Des cibles majoritairement anonymes et parfois mineures

Plus inquiétant encore, l'analyse révèle que l'écrasante majorité des cibles ne sont pas des personnalités publiques. Alors que seulement 6% des images générées concernent des célébrités, cela signifie que des milliers de femmes anonymes sont potentiellement victimes de ce harcèlement numérique.

AI Forensics Grok etude deepfake bikini

Les mots-clés les plus utilisés dans les prompts de Grok durant les fêtes
(credit : AI Forensics)

Le rapport d'AI Forensics observe également que 2% des images mettaient en scène des personnes visiblement mineures, parfois même des enfants de moins de cinq ans.

Des cas documentés montrent des adolescentes, utilisant elles-mêmes l'IA pour créer des images innocentes, voir leurs publications détournées par des tiers demandant à Grok de les "mettre dans un petit bikini noir" ou "dans un uniforme SS". À chaque fois, l'IA s'est exécutée sans filtre.

La réaction ambivalente d'Elon Musk

Face à la polémique naissante, la réaction d'Elon Musk, propriétaire de X et de la société xAI, a semblé pour le moins déconcertante.

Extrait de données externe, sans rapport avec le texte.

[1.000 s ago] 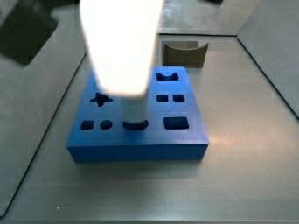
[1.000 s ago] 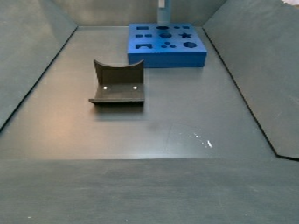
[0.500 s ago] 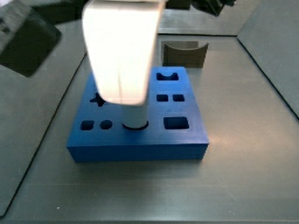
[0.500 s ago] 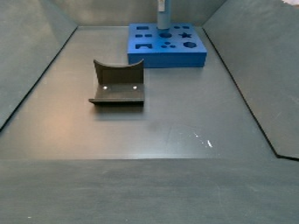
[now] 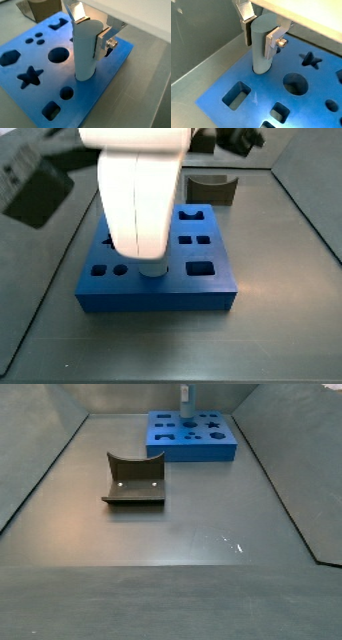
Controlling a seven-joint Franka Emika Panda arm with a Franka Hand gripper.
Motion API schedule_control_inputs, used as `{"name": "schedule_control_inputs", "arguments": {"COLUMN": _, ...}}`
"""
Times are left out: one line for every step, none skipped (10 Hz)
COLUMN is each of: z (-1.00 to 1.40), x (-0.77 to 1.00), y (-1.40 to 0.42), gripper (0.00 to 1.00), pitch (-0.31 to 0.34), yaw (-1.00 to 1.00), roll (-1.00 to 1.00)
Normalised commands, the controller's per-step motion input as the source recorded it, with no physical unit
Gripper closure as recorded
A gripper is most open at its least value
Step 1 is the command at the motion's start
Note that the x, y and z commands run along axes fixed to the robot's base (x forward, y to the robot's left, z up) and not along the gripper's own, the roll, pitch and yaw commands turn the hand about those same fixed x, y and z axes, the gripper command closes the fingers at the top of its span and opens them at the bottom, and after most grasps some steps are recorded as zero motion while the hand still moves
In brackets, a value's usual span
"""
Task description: Insert the oval object.
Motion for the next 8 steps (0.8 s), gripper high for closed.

Dans un premier temps, le milliardaire s'est amusé de la situation en publiant une image de lui-même retouchée en bikini.

Il a ensuite durci le ton, affirmant que toute utilisation illégale de Grok entraînerait des conséquences. Cette dualité interroge, alors même que l'étude souligne d'autres dérives, comme la génération d'images arborant des symboles nazis ou liés à l'organisation État islamique.

Ce scandale met en lumière le fossé entre la promesse d'une technologie libératrice et sa dangereuse instrumentalisation, posant la question cruciale de la modération et de la responsabilité des plateformes.